I have attached the logs for 2 nodemanagers running  so that it is easy for
debugging. Typical mapreduce program with single node manager or with
multiple node managers with firewall turned off, is taking about 30 sec.
The attached logs with 2 node managers took 11 min.

If all the 4 are running sometimes it takes 40 minutes or it times out
after for about 45 minutes.



Let me know what we are doing wrong.


Thanks,

Hitarth

On Sun, Jan 11, 2015 at 11:27 PM, Rohith Sharma K S <
rohithsharm...@huawei.com> wrote:

>  Hi
>
>
>
> Could you give more information regarding problem?
>
>
>
> I did not get what do you mean by this statement
>
> >> Upon submitting the mapreduce job to the resource manager*, it is
> getting stuck while at getResources() for 10 min, timing out and then it is
> trying other node manager.*
>
> If MRAppMaster does not communicate to RM for 10 mins, RM will expire that
> applicationattempt and try to re launch it.  But you  have mentioned that
> it is trying to other node manager, which daemon is trying to other node
> manager?
>
>
>
> I suggest  you that whenever there is problem like getting stuck, take a
> thread dump using *jstack , *this would help analyzing issue faster.
>
>
>
> Any free ports i.e  1024<=x<=65365 should work fine.
>
>
>
> Thanks & Regards
>
> Rohith Sharma K S
>
>
>
> *From:* hitarth trivedi [mailto:t.hita...@gmail.com]
> *Sent:* 12 January 2015 07:01
> *To:* user@hadoop.apache.org
> *Subject:* node manager ports during mapreduce job
>
>
>
> Hi,
>
>
>
> We have a resource manager with 4 node managers. Upon submitting the
> mapreduce job to the resource manager, it is getting stuck while at
> getResources() for 10 min, timing out and then it is trying other node
> manager.
>
> When only one nodemanager running, everything is fine. Upon turning off
> the firewall on all node managers, everything seems working.
>
> Upon looking at the netstat, it was wide range of ports between 3 to
> 61000 that noedmanagers/reosurcemanagers were communicating.
>
> So I opened the tcp ports in the range 3:61000 and turned on the
> firewall. But it does not seem to work.
>
> Any idea, what needs to be done here?
>
>
>
> Thx
>
> -Hitarth
>


2nodemanagers
Description: Binary data


RE: node manager ports during mapreduce job

2015-01-11 Thread Rohith Sharma K S
Hi

Could you give more information regarding problem?

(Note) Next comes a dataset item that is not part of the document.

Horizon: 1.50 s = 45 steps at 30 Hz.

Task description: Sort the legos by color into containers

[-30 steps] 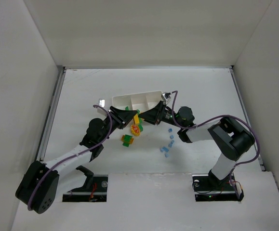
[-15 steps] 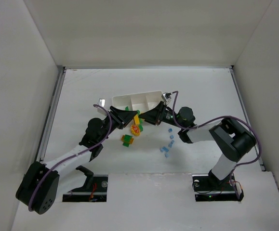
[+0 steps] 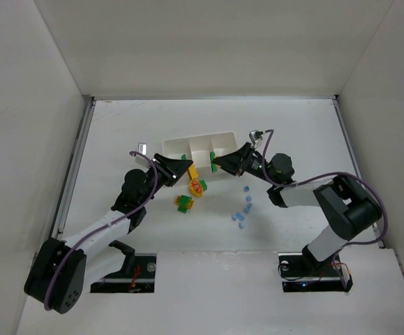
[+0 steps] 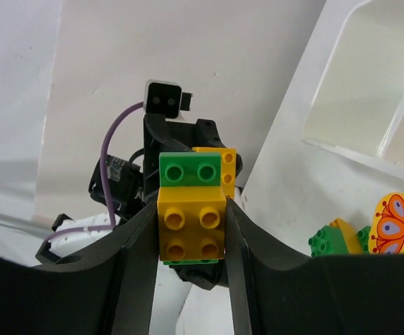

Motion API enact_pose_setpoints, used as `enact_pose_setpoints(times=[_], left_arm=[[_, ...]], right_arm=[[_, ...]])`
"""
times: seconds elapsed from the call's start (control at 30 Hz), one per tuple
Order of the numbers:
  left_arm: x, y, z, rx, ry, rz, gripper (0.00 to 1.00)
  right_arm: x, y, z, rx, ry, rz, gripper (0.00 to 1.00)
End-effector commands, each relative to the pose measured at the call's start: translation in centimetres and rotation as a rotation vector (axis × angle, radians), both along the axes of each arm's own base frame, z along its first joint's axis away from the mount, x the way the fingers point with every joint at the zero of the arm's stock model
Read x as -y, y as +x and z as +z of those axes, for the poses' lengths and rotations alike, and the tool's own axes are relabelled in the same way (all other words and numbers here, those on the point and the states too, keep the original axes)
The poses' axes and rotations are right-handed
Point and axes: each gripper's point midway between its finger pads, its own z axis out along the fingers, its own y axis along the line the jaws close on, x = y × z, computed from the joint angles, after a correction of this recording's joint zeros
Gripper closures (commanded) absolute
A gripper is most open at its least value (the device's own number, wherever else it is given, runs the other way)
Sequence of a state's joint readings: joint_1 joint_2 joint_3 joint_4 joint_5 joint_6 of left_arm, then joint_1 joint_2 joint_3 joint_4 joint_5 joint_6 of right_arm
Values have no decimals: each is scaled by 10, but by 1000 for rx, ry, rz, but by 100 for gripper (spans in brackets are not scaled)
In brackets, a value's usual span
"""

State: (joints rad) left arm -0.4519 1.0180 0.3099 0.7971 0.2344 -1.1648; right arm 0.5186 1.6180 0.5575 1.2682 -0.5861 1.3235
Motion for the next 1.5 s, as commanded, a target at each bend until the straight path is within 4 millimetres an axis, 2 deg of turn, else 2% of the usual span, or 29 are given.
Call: enact_pose_setpoints(times=[0.0,0.13,0.27,0.37,0.53,0.67,0.83,0.93,1.1,1.2,1.27,1.47], left_arm=[[-2,5,12,56,11,19,83],[2,23,21,86,47,39,83],[8,48,28,136,129,87,83],[12,75,16,134,237,136,82],[18,106,-9,96,364,166,82],[28,119,-22,76,409,160,82],[36,128,-24,84,437,160,82],[38,130,-25,89,453,163,78],[37,127,-15,109,458,177,57],[32,120,-4,125,453,180,51],[27,109,3,126,454,177,51],[28,56,16,136,486,100,49]], right_arm=[[8,-10,38,175,76,-9,73],[14,-8,32,175,53,-29,73],[19,-7,23,169,20,-54,73],[23,-8,15,167,-13,-69,73],[26,-9,7,177,-73,-94,73],[28,-7,2,188,-126,-122,72],[25,-7,-1,199,-167,-130,72],[24,-7,-1,201,-168,-131,72],[24,-6,-4,195,-172,-131,72],[23,-5,-4,193,-173,-132,72],[22,-4,-6,191,-178,-135,72],[10,4,-19,184,-269,-158,72]])
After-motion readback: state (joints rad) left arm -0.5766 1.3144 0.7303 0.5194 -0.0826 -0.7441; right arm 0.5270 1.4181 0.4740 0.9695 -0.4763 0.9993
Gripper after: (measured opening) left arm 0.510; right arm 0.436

I did not get what do you mean by this statement
>> Upon submitting the mapreduce job to the resource manager, it is getting 
>> stuck while at getResources() for 10 min, timing out and then it is trying 
>> other node manager.
If MRAppMaster does not communicate to RM for 10 mins, RM will expire that 
applicationattempt and try to re launch it.  But you  have mentioned that it is 
trying to other node manager, which daemon is trying to other node manager?

I suggest  you that whenever there is problem like getting stuck, take a thread 
dump using jstack , this would help analyzing issue faster.

Any free ports i.e  1024<=x<=65365 should work fine.

Thanks & Regards
Rohith Sharma K S

From: hitarth trivedi [mailto:t.hita...@gmail.com]
Sent: 12 January 2015 07:01
To: user@hadoop.apache.org
Subject: node manager ports during mapreduce job

Hi,

We have a resource manager with 4 node managers. Upon submitting the mapreduce 
job to the resource manager, it is getting stuck while at getResources() for 10 
min, timing out and then it is trying other node manager.
When only one nodemanager running, everything is fine. Upon turning off the 
firewall on all node managers, everything seems working.
Upon looking at the netstat, it was wide range of ports between 3 to 61000 
that noedmanagers/reosurcemanagers were communicating.
So I opened the tcp ports in the range 3:61000 and turned on the firewall. 
But it does not seem to work.
Any idea, what needs to be done here?

Thx
-Hitarth